Ирина Александровна метнула взгляд на меня, обиженно и чуть презрительно промолвила:

– Семеновна, мне не хочется продолжать, когда подле меня сидит Ананий Андреевич и так лукаво улыбается в свою бороду. А впрочем, все равно! Закончу и при нем! Анания Андреевича я отлично знаю, а поэтому сдаю ему комнату со столом. Сдаю, Семеновна, не потому, что я нуждаюсь в деньгах, а исключительно по той причине, что он очень похож собой на того монашка.

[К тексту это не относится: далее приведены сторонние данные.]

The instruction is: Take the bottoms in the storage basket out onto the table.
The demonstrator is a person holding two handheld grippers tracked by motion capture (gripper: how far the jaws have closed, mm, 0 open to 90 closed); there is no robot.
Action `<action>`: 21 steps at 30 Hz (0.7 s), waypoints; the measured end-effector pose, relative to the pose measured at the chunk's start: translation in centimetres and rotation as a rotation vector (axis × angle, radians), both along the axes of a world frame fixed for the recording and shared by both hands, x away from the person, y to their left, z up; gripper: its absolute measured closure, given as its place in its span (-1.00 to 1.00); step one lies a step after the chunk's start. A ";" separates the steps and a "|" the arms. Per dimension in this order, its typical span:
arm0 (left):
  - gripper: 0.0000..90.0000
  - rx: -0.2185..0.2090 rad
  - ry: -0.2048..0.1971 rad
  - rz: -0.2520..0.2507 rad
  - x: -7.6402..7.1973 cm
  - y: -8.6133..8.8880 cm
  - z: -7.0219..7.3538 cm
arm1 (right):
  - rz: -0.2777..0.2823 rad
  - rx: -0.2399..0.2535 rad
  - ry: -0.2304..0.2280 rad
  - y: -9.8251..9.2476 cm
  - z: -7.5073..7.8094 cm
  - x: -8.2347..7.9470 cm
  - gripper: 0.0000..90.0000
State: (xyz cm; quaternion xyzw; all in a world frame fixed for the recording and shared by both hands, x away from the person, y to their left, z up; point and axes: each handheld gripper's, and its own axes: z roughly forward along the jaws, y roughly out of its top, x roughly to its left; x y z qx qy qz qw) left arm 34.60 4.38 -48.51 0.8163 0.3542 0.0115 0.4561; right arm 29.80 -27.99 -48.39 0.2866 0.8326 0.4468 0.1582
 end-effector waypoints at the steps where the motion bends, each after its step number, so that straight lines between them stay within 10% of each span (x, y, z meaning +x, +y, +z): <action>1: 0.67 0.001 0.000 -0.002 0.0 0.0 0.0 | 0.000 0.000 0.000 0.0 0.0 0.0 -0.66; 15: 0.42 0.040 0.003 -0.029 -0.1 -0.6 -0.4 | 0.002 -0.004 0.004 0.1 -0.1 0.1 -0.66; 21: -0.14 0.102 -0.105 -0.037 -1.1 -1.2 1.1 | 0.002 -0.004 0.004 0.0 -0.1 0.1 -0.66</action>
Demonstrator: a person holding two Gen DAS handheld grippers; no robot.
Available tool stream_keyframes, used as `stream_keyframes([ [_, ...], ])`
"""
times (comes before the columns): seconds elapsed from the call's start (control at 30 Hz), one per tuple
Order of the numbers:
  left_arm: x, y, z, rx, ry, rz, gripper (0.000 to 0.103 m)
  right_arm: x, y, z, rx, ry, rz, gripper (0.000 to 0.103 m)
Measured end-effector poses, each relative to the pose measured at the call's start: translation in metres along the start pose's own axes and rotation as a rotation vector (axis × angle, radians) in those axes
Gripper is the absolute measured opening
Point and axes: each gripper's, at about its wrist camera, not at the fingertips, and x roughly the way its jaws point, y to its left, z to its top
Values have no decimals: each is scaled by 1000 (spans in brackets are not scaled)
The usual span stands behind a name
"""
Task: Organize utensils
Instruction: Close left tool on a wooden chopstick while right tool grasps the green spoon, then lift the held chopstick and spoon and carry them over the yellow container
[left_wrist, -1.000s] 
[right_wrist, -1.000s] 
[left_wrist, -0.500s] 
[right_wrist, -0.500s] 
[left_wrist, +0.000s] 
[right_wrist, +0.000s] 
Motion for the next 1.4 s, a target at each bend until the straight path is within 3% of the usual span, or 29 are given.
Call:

Я поднял глаза от чашки, задержал на сухом и презрительно-лукавом лице Раевской, полупочтительно, полушутливо сказал:

– Ирина Александровна, я могу завтра же, если вы так говорите, перебраться из вашего дома на другую квартиру.

– А что я, Ананий Андреевич, говорю? В моих словах ничего нет обидного. Я правду говорю, что вы напоминаете мне монашка. И это, поверьте, мне приятно. Не обижайтесь! Я иногда, поглядывая на вас, думаю, что не вы ли, Ананий Андреевич, двадцать лет тому назад заглянули в мой дом. Конечно, уверенности у меня в этом нет… да и тот монашек был немножко повыше ростом. И глаза у него были немножко мягче, чем ваши, не так насмешливы. Не хмурьтесь! Пожалуйста, но серчайте! Я знаю, вы никогда не были монахом, божьим странником. Вы, как чувствую, безбожник.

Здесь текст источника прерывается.